DATA SECTION:
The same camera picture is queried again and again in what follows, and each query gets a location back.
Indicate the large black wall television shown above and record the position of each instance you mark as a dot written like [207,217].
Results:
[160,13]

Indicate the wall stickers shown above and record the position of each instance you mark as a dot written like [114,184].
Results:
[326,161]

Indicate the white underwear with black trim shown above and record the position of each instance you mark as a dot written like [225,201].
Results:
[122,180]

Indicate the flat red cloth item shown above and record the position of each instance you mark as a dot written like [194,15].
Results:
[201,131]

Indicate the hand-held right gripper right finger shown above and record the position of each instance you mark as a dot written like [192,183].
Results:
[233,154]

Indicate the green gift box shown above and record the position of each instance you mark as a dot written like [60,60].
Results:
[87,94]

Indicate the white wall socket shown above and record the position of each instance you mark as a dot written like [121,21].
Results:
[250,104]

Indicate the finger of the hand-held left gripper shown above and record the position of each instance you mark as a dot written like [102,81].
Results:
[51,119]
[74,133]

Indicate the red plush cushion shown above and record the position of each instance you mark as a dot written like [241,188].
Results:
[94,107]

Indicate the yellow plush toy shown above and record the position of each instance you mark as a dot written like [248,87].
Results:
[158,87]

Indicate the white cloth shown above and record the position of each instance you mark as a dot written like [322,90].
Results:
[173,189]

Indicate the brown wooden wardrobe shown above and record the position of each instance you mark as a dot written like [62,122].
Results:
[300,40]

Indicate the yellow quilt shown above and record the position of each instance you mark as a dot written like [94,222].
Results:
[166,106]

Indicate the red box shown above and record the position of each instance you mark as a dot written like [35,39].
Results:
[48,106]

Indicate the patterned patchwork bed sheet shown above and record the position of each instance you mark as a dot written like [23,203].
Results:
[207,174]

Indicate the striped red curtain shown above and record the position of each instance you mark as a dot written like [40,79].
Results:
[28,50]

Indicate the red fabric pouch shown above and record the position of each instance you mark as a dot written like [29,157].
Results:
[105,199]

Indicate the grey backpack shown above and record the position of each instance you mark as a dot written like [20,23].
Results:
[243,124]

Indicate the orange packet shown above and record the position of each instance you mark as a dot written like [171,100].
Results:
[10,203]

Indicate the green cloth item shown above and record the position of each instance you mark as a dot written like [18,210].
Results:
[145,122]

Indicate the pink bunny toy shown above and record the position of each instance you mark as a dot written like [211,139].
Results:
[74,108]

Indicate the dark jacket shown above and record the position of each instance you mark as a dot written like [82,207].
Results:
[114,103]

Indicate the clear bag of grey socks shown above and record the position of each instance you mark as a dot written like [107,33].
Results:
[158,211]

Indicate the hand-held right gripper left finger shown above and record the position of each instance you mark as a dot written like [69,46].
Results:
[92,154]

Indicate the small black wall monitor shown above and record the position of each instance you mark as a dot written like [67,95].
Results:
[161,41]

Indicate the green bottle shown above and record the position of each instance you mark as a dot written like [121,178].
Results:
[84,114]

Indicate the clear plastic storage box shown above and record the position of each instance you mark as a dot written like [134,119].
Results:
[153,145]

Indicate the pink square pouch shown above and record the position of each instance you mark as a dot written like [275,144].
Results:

THE TASK: Among the lines above, show every one that contains the string "pink".

RESPONSE AREA:
Indicate the pink bunny toy shown above and record the position of each instance you mark as a dot written like [211,139].
Indicate the pink square pouch shown above and record the position of each instance you mark as a dot written like [275,144].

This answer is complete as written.